≪令和5年6月15日公表≫
この度、町内の高齢者が入所する施設におけるワクチン接種において、誤って規定の分量を超えてワクチン接種する間違い接種があったことがわかりました。
【経緯と原因】
令和5年6月12日(月)に町内の高齢者が入所する施設におけるワクチン接種において、ファイザー社ワクチンを20人に接種した際、モデルナ社ワクチンの分量で分注し接種を行っていたことがわかりました。
接種後の接種情報入力の際、モデルナ社ワクチンを接種する予定だったのが、ファイザー社ワクチンの書類であったため確認したところ、間違い接種が判明しました。
ワクチンを町から接種実施医療機関へ引き継ぐ際、町はファイザー社ワクチンを受注したと思い込み、接種実施医療機関はモデルナ社ワクチンを発注しているので、受けたワクチンはモデルナ社ワクチンであると思い込み、ファイザー社ワクチンの接種量0.3ミリリットルを充填すべきところをモデルナ社ワクチンの接種量0.5ミリリットルを充填していました。
なお判明後、当該高齢者施設及び高齢者の家族に対し、誤接種へ至った説明・謝罪を行い、現時点では健康被害の報告はありません。引き続き被接種者の健康観察を行います。
【今後の対応】
ワクチンの発注及び受注、受け渡しの際の様式の見直しや手続きを見直し、ワクチンのメーカー等必要な情報の再確認を徹底するとともに、接種時に再度ワクチンの種類及び接種量を確認する⼿順を追加することにより、再発防⽌に努めてまいります。
≪令和4年12月5日公表≫
この度、町内の高齢者が入所・居住する施設におけるワクチン接種において、本来一度しか接種しないオミクロン株対応ワクチンを同一人物に二度接種する間違い接種があったことがわかりました。
【経緯】
令和4年12月2日(金曜日)に町内の高齢者が入所・居住する施設におけるワクチン接種において、オミクロン株対応ワクチンを7人に接種した際、既に別の日で接種済みの1人に対しても誤って二度目の接種をしました。

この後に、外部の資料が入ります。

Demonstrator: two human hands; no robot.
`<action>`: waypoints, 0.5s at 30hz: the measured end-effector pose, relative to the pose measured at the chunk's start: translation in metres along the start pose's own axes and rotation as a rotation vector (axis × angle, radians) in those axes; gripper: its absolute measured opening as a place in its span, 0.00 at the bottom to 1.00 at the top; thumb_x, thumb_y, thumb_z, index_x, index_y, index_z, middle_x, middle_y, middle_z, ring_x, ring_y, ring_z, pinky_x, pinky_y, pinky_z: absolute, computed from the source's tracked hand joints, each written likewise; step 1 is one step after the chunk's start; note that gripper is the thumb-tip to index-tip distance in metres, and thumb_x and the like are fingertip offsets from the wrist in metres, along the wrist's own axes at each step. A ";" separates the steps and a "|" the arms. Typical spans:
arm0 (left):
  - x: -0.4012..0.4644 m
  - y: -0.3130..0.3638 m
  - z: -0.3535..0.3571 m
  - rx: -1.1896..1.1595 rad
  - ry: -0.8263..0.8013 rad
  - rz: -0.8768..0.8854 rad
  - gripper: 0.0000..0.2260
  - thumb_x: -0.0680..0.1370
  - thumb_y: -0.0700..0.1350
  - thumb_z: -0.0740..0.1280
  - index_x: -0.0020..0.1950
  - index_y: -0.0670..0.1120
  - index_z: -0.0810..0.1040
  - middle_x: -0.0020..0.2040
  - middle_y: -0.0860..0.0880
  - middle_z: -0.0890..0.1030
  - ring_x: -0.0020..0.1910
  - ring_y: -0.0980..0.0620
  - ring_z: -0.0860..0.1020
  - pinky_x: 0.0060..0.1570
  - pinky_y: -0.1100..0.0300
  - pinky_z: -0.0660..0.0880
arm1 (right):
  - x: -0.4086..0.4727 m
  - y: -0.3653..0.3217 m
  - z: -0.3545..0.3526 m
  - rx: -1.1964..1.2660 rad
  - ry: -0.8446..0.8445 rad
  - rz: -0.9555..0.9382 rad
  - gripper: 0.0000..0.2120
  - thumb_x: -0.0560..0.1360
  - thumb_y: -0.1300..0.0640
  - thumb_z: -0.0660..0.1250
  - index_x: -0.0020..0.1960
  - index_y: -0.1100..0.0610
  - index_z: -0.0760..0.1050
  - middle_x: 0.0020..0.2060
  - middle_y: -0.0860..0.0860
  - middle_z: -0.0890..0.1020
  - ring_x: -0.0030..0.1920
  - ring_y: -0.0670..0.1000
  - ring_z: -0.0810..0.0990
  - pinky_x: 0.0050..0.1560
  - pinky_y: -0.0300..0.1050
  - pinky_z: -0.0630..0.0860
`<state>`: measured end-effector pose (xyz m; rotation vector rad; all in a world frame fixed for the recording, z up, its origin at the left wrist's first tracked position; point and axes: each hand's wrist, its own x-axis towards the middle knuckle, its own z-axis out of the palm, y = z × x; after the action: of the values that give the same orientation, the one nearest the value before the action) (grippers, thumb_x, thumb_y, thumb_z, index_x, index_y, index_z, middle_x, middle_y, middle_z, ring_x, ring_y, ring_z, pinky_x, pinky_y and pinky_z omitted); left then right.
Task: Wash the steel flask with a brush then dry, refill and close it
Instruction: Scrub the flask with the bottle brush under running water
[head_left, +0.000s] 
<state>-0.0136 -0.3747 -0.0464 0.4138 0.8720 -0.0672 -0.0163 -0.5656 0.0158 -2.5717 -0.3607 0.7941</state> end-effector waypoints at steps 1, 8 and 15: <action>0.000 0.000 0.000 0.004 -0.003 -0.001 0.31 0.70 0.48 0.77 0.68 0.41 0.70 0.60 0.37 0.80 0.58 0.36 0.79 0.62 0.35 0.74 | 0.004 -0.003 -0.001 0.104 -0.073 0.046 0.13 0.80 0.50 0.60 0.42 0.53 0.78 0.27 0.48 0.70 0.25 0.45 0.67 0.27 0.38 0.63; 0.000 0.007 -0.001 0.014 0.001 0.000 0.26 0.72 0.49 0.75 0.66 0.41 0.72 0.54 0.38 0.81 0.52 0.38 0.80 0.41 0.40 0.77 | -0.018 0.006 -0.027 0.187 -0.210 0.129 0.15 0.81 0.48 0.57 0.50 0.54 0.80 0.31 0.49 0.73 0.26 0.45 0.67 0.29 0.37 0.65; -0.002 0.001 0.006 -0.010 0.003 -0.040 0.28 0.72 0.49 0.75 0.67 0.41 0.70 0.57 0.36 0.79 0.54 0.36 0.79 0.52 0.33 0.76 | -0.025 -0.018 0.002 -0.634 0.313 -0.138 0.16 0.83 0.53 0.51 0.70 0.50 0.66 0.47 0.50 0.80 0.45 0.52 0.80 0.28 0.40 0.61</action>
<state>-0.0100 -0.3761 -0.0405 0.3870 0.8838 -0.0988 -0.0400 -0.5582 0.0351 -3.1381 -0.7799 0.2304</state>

接種を進めているうちに未接種の人数とワクチンの残数が一致しない(不足している)ため、間違い接種が判明しました。
なお、当該高齢者及び家族への説明・謝罪、施設のかかりつけ医療機関による健康状態確認により現時点では健康被害は確認されていないことを確認しました。
【今後の対応】
当面の間、施設のかかりつけ医療機関による健康観察等を行います。
当該施設及びかかりつけ医療機関に対しては、再発防止として入所・居住者のワクチン接種歴の把握、管理及び接種前の予診において対象者確認をしっかり行うことを改めて徹底するよう周知しました。
また、町内の関係する高齢者等施設に対しても、同様に徹底するよう注意喚起を行うなど、再発防止に努めます。